DATA EXTRACT:
******

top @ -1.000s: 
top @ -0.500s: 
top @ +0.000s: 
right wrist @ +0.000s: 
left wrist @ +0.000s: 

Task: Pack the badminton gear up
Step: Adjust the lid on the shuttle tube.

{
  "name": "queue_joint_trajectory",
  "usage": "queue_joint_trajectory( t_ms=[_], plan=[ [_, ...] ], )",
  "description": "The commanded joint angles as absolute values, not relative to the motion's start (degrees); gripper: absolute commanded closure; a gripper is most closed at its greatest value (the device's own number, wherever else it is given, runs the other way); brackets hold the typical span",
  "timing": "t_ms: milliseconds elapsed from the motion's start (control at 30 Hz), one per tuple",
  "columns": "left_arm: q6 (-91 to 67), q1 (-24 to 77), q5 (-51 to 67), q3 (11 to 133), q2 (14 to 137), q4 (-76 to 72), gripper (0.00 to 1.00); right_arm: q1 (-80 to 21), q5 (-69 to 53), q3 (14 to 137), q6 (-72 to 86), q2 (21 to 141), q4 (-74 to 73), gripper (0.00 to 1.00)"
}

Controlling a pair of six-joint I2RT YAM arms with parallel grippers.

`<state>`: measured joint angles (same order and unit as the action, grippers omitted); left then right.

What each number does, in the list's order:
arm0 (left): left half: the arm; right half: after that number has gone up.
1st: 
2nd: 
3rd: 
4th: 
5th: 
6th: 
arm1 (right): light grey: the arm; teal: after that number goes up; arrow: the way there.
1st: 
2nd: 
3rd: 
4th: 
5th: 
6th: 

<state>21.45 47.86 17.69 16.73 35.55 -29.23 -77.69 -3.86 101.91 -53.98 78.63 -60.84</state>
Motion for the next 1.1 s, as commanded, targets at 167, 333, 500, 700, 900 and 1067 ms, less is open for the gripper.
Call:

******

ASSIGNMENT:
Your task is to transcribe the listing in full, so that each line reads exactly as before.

SOLUTION FOR THIS EXERCISE:
top @ -1.000s: 
top @ -0.500s: 
top @ +0.000s: 
right wrist @ +0.000s: 
left wrist @ +0.000s: 

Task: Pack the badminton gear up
Step: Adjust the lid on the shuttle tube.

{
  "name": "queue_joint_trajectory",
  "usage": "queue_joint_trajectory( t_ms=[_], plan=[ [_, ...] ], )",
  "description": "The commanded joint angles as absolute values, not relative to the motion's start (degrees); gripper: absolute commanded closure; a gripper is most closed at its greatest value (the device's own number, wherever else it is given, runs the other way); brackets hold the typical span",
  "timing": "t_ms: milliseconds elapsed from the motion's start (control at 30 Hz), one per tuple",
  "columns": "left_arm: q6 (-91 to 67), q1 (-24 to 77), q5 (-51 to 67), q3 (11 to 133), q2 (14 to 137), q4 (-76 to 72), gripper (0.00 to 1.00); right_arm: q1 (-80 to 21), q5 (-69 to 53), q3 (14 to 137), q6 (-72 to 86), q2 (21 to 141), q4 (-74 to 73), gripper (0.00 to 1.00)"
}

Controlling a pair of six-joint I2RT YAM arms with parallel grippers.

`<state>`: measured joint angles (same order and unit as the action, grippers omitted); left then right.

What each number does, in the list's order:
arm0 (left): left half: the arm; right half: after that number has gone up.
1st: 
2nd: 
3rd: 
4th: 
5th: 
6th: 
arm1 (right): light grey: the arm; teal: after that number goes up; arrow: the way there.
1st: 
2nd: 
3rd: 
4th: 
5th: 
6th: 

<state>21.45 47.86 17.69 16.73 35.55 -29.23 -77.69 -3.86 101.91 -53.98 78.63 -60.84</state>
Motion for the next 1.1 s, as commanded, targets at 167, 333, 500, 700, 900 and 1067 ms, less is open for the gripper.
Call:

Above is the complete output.